Your assignment: Your response should be every line from the entries that includes the string "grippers".

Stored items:
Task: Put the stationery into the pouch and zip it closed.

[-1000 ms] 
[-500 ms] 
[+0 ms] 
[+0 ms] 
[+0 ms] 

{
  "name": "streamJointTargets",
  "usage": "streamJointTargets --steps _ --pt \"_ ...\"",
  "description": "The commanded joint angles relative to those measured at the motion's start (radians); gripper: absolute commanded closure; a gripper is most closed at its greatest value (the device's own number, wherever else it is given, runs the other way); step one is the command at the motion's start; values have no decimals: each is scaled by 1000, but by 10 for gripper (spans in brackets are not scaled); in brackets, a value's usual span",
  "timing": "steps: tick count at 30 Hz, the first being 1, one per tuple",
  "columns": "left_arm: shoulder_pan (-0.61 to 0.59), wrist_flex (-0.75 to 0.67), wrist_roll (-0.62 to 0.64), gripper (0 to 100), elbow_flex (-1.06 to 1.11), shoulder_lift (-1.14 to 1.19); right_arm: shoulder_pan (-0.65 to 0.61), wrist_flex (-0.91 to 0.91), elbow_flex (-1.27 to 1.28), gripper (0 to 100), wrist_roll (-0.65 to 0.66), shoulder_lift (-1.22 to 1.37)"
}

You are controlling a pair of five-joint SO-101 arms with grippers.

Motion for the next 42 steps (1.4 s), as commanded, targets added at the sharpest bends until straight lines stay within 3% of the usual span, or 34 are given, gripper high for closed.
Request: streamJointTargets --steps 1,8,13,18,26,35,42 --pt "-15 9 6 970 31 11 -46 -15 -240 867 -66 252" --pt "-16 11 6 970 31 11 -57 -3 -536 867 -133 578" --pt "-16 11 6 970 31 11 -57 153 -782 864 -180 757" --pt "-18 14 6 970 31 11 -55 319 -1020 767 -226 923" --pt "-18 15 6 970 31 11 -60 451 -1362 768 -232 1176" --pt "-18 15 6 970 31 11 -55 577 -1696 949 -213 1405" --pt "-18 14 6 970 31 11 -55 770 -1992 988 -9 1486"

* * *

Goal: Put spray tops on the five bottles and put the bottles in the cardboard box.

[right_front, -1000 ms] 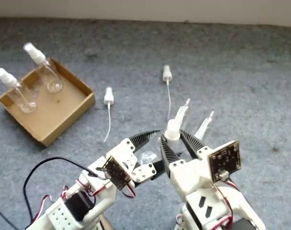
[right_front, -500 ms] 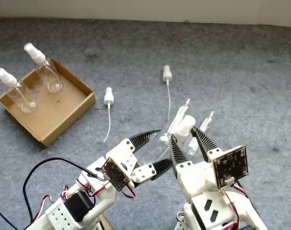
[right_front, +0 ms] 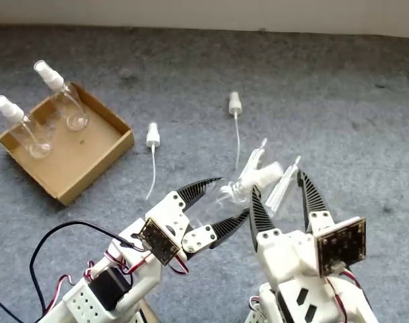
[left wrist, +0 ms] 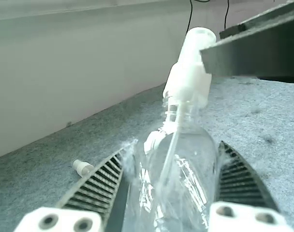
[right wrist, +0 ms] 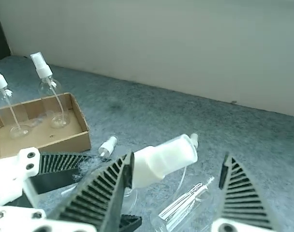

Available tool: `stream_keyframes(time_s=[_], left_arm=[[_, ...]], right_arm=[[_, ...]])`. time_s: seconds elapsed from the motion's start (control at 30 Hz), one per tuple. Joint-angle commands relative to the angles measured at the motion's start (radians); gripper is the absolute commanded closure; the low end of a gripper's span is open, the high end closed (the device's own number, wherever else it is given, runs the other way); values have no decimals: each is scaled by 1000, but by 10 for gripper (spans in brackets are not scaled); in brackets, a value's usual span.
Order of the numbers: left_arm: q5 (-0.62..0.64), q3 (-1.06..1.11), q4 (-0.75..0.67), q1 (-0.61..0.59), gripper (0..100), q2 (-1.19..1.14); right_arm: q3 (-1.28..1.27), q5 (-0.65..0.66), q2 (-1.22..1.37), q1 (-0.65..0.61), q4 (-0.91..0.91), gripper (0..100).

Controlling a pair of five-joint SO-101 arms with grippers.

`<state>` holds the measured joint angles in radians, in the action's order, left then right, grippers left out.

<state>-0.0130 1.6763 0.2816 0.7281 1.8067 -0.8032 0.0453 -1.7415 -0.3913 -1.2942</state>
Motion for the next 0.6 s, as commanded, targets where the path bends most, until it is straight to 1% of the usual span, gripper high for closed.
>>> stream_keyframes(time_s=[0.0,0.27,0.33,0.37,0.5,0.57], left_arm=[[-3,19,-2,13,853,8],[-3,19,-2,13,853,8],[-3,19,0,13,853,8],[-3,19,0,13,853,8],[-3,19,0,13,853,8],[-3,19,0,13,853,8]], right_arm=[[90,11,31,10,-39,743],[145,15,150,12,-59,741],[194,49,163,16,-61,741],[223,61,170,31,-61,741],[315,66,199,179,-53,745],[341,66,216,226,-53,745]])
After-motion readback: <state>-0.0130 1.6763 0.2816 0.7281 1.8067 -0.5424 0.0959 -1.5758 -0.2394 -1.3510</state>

Answer section:
You are controlling a pair of five-joint SO-101 arms with grippers.
Controlling a pair of five-joint SO-101 arms with grippers.
`<state>` holds the measured joint angles in radians, in the action's order, left then right, grippers left out.

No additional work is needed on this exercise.